Emerging growth company ☐
If an emerging growth company, indicate by check mark if the registrant has elected not to use the extended transition period for complying with any new or revised financial accounting standards provided pursuant to Section 13(a) of the Exchange Act. ☐
Item 1.01 | Entry into a Material Definitive Agreement. |
On July 7, 2022, Nurix Therapeutics, Inc. (the “Company”) entered into a Securities Purchase Agreement (the “July 7 Purchase Agreement”) with a purchaser pursuant to which the Company agreed to issue and sell in a registered direct offering (the “July 7 Offering”) pre-funded warrants (the “July 7 Pre-funded Warrants”) to purchase up to 3,945,480 shares of the Company’s common stock, $0.001 par value per share (the “Common Stock”), at an offering price of $13.939 per July 7 Pre-funded Warrant.
On July 8, 2022, the Company entered into a Securities Purchase Agreement (the “July 8 Purchase Agreement” and together with the July 7 Purchase Agreement, the “Purchase Agreements”) with a purchaser pursuant to which the Company agreed to issue and sell in a registered direct offering (the “July 8 Offering” and together with the July 7 Offering, the “Offerings”) pre-funded warrants (the “July 8 Pre-funded Warrants” and together with the July 7 Pre-funded Warrants, the “Pre-funded Warrants”) to purchase up to 2,869,440 shares of Common Stock at an offering price of $13.939 per July 8 Pre-funded Warrant. The Purchase Agreements contain customary representations, warranties and agreements by the Company, customary conditions to closing, indemnification obligations of the Company, other obligations of the parties and termination provisions. The Offerings are being made pursuant to an automatic shelf registration statement (No. 333-258448) on Form S-3, which was filed by the Company with the Securities and Exchange Commission (the “SEC”) on August 4, 2021, and related prospectus supplements.

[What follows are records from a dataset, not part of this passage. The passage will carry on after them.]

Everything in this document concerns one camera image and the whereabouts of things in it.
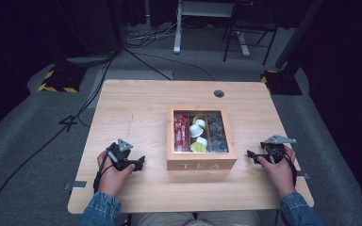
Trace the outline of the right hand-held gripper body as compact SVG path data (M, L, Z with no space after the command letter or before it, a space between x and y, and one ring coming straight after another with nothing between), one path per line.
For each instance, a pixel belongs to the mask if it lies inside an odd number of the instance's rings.
M296 143L296 139L273 135L265 140L265 150L269 154L272 164L276 164L283 159L286 152L285 143Z

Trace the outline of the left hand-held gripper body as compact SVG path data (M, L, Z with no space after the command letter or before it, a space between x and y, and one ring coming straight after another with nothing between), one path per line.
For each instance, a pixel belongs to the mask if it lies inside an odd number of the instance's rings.
M121 138L106 148L107 154L109 155L116 170L122 171L128 165L130 165L128 156L130 155L132 148L133 146L131 144L122 140Z

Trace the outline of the person's left hand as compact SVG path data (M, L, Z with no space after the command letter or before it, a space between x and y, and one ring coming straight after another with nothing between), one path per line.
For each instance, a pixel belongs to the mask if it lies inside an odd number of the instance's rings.
M106 152L101 152L98 157L98 165L102 166L102 176L98 191L115 198L121 191L127 177L133 172L135 165L129 165L122 171L112 166L112 162Z

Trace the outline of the red stick packet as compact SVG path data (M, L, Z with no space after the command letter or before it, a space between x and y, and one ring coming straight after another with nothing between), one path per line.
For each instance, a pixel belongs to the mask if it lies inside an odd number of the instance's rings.
M182 149L181 143L181 122L180 114L176 113L174 116L174 151L180 152Z
M184 125L184 151L190 152L189 149L189 120L188 118L185 119Z
M181 137L180 137L180 142L181 142L181 152L185 151L185 125L186 125L186 118L184 114L180 115L180 133L181 133Z

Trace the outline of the person's right hand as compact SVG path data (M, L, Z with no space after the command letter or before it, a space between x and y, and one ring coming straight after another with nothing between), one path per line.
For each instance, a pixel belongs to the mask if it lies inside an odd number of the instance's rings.
M257 160L269 174L270 180L276 188L280 198L296 192L293 183L292 169L289 166L287 159L283 159L277 164L272 164L261 156L259 156Z

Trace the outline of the black chair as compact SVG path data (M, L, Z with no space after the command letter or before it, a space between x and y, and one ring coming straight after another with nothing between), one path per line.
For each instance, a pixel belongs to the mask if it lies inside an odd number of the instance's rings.
M243 41L240 46L253 45L266 48L267 52L262 62L262 65L265 65L278 31L282 13L283 11L277 10L274 3L268 0L237 0L232 7L229 24L222 35L222 38L226 40L222 61L225 62L227 59L233 33L240 35L254 33L261 35L256 43L251 44Z

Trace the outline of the dark slanted stand pole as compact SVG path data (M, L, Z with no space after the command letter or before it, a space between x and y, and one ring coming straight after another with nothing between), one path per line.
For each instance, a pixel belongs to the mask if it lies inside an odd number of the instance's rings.
M313 19L317 15L323 2L324 0L313 0L307 12L304 14L303 19L300 21L299 25L297 26L294 34L291 36L290 40L288 41L288 44L281 53L280 57L278 57L278 59L276 60L274 66L277 69L283 69L286 66L289 66L292 62L292 59L298 54L299 51L298 45L302 40L306 29L310 26Z

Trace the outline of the large green capsule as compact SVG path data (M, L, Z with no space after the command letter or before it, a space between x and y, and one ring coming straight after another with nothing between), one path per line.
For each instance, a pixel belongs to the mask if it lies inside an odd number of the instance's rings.
M199 142L193 142L190 145L190 149L194 152L194 153L205 153L206 152L206 146L202 143Z

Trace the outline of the white desk frame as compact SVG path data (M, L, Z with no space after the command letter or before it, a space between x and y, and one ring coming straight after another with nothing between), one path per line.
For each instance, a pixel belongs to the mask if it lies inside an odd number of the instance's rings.
M177 0L176 10L176 32L173 44L173 53L181 52L182 19L185 16L202 16L230 18L233 2L224 3L215 0Z

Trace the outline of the black yellow striped stand base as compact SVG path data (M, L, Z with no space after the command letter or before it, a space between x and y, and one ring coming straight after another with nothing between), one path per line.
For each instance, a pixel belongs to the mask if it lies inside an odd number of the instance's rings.
M279 71L263 71L260 80L264 83L271 95L301 96L303 93L294 77L288 77Z
M87 69L77 66L52 67L41 82L38 91L70 92L80 91Z

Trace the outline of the wooden tea box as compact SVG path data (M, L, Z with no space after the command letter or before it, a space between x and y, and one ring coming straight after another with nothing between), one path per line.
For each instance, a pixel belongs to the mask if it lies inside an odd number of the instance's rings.
M209 112L220 111L222 122L226 135L228 153L212 153L210 145L210 136L208 129L207 114ZM200 135L207 140L205 153L175 152L174 151L174 116L175 114L184 114L189 120L189 126L192 125L194 116L198 115L199 120L206 122L206 127L201 127L204 132ZM189 136L190 145L196 141L197 137ZM167 148L167 170L230 170L234 167L238 159L234 139L231 132L227 109L223 106L201 106L201 105L182 105L172 106L168 111L168 148Z

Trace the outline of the pile of dark tea bags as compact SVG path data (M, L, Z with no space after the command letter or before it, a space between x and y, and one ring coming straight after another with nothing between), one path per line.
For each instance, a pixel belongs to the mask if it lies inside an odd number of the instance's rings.
M228 153L227 140L224 132L221 112L220 111L209 112L207 114L207 119L208 119L211 152Z

The Pre-funded Warrants are immediately exercisable, have an exercise price of $0.001 and may be exercised at any time after the date of issuance. A holder of Pre-funded Warrants may not exercise the warrant if the holder, together with its affiliates, would beneficially own more than 9.99% of the number of shares of the Common Stock outstanding immediately after giving effect to such exercise. A holder of Pre-funded Warrants may increase or decrease this percentage not in excess of 19.99% by providing at least 61 days’ prior notice to the Company.
The Company expects that the aggregate gross proceeds from the Offerings will be approximately $95.0 million, prior to deducting estimated offering expenses. The Company intends to use the net proceeds from the Offerings, together with existing cash, cash equivalents and investments, to fund clinical trials, manufacturing and process development, research, working capital, capital expenditures and other general corporate purposes. The Company expects the Offerings to close on July 11, 2022, in each instance, subject to customary closing conditions.

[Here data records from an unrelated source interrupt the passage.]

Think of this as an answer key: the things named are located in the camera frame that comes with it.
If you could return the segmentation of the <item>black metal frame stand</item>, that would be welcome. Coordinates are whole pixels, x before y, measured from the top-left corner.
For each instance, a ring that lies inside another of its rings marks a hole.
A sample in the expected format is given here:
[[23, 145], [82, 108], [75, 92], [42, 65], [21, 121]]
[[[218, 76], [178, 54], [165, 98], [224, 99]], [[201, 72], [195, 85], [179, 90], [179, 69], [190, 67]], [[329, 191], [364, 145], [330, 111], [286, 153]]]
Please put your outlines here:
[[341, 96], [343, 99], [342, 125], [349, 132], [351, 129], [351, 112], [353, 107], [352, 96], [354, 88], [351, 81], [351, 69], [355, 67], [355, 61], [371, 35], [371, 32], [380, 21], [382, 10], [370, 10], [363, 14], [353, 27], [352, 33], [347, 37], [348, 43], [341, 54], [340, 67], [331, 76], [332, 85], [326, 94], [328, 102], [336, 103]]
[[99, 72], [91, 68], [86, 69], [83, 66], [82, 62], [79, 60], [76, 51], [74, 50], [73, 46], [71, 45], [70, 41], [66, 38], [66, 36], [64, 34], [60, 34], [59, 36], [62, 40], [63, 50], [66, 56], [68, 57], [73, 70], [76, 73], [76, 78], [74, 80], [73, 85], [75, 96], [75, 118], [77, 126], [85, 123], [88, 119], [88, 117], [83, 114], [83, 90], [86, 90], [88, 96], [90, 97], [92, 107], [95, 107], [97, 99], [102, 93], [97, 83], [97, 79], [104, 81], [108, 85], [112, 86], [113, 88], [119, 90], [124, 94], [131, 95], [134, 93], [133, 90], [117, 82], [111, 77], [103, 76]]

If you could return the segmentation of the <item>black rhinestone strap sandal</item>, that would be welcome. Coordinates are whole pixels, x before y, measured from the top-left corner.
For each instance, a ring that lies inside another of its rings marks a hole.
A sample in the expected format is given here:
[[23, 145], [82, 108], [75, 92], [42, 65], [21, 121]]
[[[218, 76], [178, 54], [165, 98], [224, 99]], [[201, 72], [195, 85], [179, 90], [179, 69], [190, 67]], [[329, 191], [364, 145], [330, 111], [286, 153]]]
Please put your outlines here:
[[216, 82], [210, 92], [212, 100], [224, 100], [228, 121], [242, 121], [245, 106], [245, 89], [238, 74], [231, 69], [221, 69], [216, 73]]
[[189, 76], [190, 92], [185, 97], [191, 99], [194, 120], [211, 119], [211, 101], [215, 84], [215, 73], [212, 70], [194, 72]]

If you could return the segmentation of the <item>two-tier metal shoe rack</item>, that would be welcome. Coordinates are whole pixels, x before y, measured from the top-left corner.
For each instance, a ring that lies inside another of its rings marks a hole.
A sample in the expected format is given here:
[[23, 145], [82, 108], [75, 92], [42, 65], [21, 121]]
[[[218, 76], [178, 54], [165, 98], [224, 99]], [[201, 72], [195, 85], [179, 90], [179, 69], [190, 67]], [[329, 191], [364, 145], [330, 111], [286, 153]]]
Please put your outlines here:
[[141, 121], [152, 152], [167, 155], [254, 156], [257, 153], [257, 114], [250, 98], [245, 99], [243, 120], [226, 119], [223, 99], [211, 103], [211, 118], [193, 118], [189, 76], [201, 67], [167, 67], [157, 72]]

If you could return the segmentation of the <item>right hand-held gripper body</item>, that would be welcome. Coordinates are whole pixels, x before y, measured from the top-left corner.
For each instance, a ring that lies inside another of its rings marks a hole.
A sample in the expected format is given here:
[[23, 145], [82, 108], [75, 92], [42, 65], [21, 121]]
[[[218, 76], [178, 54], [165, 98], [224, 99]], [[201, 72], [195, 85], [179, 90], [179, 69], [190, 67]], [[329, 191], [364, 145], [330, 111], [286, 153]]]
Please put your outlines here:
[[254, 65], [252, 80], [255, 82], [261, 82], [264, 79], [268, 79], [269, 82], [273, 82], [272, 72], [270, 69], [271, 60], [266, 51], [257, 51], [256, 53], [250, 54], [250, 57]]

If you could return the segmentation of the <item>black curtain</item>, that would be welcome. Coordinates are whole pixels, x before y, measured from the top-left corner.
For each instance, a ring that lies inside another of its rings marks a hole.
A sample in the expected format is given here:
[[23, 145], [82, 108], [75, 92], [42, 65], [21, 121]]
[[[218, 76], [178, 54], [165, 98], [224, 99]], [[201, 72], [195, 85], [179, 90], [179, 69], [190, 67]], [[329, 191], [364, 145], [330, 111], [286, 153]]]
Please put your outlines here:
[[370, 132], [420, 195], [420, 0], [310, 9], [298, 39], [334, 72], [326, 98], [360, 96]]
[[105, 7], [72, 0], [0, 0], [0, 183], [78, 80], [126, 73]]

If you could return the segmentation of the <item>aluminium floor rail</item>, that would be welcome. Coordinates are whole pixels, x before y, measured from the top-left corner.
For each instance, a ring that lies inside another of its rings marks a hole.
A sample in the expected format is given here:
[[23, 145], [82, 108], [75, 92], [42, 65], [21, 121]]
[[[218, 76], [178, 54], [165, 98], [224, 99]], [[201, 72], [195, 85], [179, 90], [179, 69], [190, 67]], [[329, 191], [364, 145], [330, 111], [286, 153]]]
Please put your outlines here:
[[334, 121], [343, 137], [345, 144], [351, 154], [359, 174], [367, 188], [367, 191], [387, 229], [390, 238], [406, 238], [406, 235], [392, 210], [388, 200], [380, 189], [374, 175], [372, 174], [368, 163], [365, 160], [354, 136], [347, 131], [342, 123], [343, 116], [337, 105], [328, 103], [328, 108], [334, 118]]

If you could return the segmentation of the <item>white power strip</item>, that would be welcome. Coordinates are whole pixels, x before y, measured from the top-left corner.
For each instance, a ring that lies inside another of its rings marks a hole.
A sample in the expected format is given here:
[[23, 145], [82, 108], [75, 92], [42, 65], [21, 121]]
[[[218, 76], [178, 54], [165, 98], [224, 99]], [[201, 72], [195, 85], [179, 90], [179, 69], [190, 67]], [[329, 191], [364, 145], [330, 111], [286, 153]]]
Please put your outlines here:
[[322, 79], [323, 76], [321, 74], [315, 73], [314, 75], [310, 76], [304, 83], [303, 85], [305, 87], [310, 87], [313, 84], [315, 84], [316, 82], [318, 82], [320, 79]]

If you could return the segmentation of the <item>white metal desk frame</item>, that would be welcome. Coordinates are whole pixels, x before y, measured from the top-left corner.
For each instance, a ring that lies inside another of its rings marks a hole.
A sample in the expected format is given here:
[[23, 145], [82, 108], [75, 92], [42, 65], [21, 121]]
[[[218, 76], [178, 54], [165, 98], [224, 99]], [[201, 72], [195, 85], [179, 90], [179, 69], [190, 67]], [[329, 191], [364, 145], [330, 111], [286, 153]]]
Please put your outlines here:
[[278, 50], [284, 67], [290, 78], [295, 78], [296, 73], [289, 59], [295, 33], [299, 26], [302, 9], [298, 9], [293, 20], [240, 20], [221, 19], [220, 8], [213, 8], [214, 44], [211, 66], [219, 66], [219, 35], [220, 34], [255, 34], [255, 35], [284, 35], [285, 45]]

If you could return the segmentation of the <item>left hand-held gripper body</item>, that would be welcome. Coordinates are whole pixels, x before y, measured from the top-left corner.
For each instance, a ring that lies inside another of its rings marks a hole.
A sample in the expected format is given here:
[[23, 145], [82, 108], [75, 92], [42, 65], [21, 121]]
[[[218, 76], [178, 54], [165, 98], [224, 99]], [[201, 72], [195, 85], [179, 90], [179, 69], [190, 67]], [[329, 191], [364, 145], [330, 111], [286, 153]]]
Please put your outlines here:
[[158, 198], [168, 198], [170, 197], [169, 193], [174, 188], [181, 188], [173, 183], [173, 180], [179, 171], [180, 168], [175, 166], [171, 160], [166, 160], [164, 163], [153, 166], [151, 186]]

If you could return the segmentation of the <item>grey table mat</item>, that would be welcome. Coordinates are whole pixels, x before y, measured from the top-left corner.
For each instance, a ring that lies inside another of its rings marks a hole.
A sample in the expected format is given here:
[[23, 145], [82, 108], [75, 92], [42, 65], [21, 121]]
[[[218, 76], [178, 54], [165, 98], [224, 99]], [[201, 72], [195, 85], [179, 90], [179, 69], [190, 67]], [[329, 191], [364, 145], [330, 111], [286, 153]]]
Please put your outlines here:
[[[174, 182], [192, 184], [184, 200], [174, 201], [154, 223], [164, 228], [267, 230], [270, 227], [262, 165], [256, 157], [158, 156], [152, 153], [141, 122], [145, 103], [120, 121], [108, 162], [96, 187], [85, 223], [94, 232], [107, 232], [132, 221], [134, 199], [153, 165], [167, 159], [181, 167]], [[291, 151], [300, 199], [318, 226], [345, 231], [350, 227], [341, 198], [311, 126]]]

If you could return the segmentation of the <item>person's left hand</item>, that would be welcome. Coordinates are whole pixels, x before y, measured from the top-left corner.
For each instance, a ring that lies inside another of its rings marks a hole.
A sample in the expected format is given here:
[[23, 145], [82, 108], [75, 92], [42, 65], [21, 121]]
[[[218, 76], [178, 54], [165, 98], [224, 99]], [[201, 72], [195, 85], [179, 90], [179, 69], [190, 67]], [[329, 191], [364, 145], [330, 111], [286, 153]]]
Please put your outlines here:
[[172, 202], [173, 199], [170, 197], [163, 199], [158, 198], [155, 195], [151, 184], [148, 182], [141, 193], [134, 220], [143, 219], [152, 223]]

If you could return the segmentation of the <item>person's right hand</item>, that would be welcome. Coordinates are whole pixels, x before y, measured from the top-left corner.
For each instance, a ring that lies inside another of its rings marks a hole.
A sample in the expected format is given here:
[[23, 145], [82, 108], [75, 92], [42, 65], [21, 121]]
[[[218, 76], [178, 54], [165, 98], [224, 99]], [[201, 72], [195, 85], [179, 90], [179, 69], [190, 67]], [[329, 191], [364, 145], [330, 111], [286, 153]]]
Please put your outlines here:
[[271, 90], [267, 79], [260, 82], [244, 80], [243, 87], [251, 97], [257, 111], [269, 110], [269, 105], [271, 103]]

The form of Securities Purchase Agreement is filed as Exhibit 10.1 to this Current Report on Form 8-K and is incorporated herein by reference. The form of Pre-funded Warrant is filed as Exhibit 4.1 to this Current Report on Form 8-K and is incorporated herein by reference. The foregoing descriptions of the terms of the Purchase Agreements and form of Pre-funded Warrant do not purport to be complete descriptions of the rights and obligations thereunder and are qualified in their entirety by reference to such exhibits. A copy of the opinion of Fenwick & West LLP, relating to the validity of the Pre-funded Warrants in connection with the Offerings, is filed as Exhibit 5.1 to this Current Report on Form 8-K.

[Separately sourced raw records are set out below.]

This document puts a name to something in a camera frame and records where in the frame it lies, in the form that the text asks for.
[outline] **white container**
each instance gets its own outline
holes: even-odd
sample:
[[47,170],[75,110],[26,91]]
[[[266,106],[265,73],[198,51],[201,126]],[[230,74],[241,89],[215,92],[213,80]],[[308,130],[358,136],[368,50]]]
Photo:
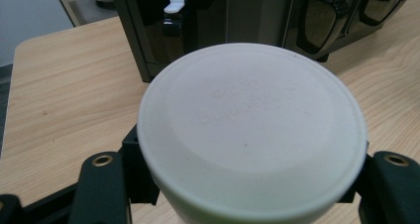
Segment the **white container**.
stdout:
[[149,86],[138,135],[154,180],[185,223],[307,223],[358,176],[363,114],[318,63],[228,44],[173,62]]

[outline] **wooden table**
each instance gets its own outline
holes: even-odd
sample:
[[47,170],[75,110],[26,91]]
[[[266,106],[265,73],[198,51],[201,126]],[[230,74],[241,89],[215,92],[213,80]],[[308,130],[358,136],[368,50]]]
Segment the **wooden table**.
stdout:
[[[359,101],[368,152],[420,162],[420,0],[408,0],[384,28],[324,65]],[[78,179],[91,155],[117,151],[136,123],[142,83],[118,18],[28,40],[16,48],[0,193],[28,205]],[[318,223],[360,223],[357,206],[336,204]],[[133,205],[135,223],[177,223],[161,196]]]

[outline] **gray wall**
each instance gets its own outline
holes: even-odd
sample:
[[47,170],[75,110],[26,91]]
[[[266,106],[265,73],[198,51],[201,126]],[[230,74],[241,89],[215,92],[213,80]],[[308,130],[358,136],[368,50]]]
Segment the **gray wall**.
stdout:
[[13,63],[19,43],[72,27],[59,0],[0,0],[0,66]]

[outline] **screw hole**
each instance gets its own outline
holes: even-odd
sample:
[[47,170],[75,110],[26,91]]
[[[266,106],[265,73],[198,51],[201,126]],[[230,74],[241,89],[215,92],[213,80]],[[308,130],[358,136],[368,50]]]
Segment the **screw hole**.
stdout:
[[410,163],[403,157],[395,156],[395,155],[387,155],[384,157],[385,160],[395,166],[399,167],[408,167]]
[[93,160],[93,165],[96,167],[103,167],[112,162],[113,158],[109,155],[97,157]]

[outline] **white latch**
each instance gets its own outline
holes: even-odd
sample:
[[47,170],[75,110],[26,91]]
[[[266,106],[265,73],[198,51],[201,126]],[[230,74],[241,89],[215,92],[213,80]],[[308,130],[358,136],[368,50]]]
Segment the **white latch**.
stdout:
[[185,0],[170,0],[169,5],[167,5],[163,11],[167,14],[174,14],[179,12],[184,5]]

Item 8.01 | Other Events. |
On July 7, 2022, the Company issued a press release announcing the July 7 Offering, a copy of which is attached hereto as Exhibit 99.1 and is incorporated by reference. On July 8, 2022, the Company issued a press release announcing the July 8 Offering, a copy of which is attached hereto as Exhibit 99.2 and is incorporated by reference.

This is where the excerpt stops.